▶ _Exercise aim_
Return each line of the data below verbatim; pictures are to be left out.

▶ _Exercise data_
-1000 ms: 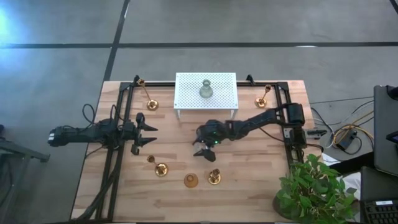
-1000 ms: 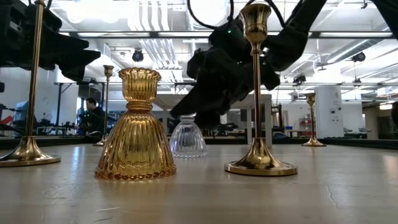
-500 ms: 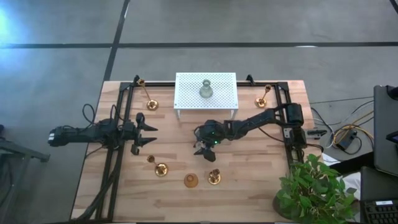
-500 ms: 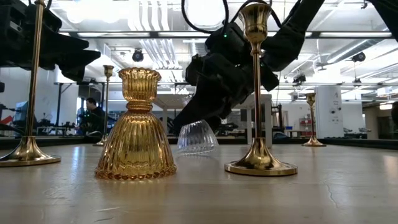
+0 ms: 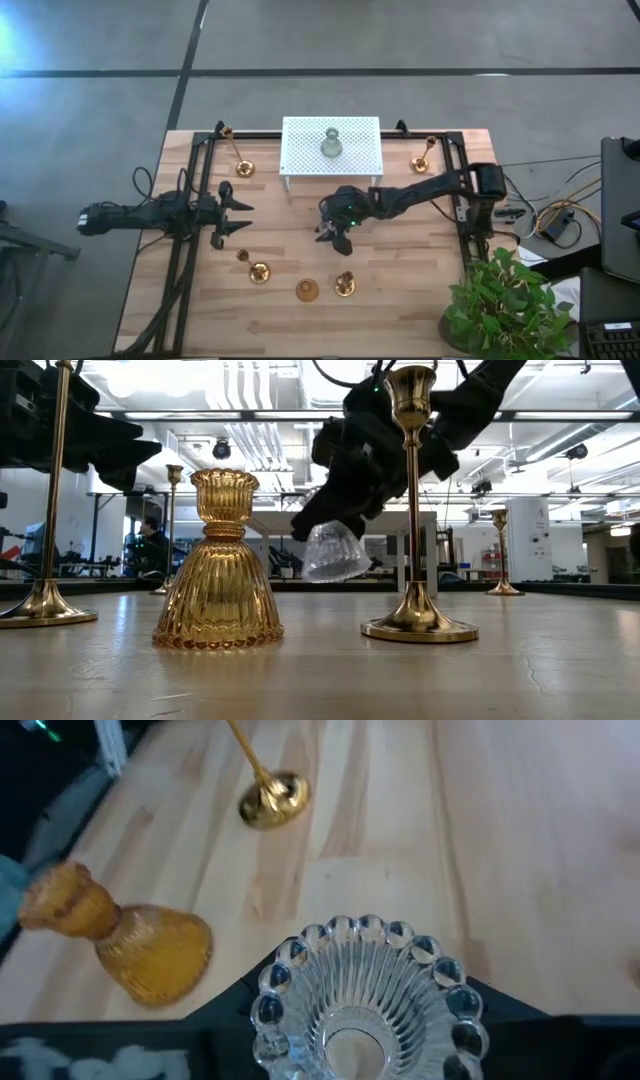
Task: Pick & Place candle stick holders
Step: Put the transparent glass candle holder on the shelf
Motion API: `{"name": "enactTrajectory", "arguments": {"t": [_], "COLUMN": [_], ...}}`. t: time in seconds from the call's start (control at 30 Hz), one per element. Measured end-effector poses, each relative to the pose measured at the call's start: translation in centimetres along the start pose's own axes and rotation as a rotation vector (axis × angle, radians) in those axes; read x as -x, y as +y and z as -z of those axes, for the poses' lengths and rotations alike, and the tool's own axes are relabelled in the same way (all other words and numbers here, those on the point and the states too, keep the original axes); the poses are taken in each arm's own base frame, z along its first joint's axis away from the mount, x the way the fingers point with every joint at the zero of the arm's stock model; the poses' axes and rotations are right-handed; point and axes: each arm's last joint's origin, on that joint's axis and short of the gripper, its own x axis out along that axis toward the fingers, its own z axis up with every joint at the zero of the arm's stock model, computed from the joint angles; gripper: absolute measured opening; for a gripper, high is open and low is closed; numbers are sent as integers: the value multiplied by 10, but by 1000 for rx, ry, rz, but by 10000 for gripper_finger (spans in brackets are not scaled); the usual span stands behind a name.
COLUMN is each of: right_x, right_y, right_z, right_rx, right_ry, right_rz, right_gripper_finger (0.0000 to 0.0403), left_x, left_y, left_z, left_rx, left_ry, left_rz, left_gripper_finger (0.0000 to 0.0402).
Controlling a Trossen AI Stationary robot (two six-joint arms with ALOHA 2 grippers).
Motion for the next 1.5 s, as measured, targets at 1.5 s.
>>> {"name": "enactTrajectory", "arguments": {"t": [1.5], "right_x": [166], "right_y": [-89], "right_z": [-53], "right_rx": [-33], "right_ry": [-214], "right_rz": [667], "right_gripper_finger": [130], "left_x": [0], "left_y": [0], "left_z": [1], "left_rx": [0], "left_ry": [8], "left_rz": [0], "left_gripper_finger": [197]}}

▶ _Written solution_
-1000 ms: 
-1000 ms: 
-500 ms: 
-500 ms: 
+0 ms: 
Task: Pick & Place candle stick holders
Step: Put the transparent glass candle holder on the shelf
Motion API: `{"name": "enactTrajectory", "arguments": {"t": [_], "COLUMN": [_], ...}}`. t: time in seconds from the call's start (control at 30 Hz), one per element. Measured end-effector poses, each relative to the pose measured at the call's start: translation in centimetres along the start pose's own axes and rotation as a rotation vector (axis × angle, radians) in those axes; read x as -x, y as +y and z as -z of those axes, for the poses' lengths and rotations alike, and the tool's own axes are relabelled in the same way (all other words and numbers here, those on the point and the states too, keep the original axes); the poses are taken in each arm's own base frame, z along its first joint's axis away from the mount, x the way the fingers point with every joint at the zero of the arm's stock model; the poses' axes and rotations are right-handed; point and axes: each arm's last joint's origin, on that joint's axis and short of the gripper, its own x axis out along that axis toward the fingers, its own z axis up with every joint at the zero of the arm's stock model, computed from the joint angles; gripper: absolute measured opening; for a gripper, high is open and low is closed; numbers are sent as integers: the value multiplied by 10, but by 1000 for rx, ry, rz, but by 10000 for gripper_finger (spans in brackets are not scaled); the usual span stands behind a name.
COLUMN is each of: right_x, right_y, right_z, right_rx, right_ry, right_rz, right_gripper_finger (0.0000 to 0.0403), left_x, left_y, left_z, left_rx, left_ry, left_rz, left_gripper_finger (0.0000 to 0.0402).
Controlling a Trossen AI Stationary robot (two six-joint arms with ALOHA 2 grippers).
Motion for the next 1.5 s, as measured, targets at 1.5 s.
>>> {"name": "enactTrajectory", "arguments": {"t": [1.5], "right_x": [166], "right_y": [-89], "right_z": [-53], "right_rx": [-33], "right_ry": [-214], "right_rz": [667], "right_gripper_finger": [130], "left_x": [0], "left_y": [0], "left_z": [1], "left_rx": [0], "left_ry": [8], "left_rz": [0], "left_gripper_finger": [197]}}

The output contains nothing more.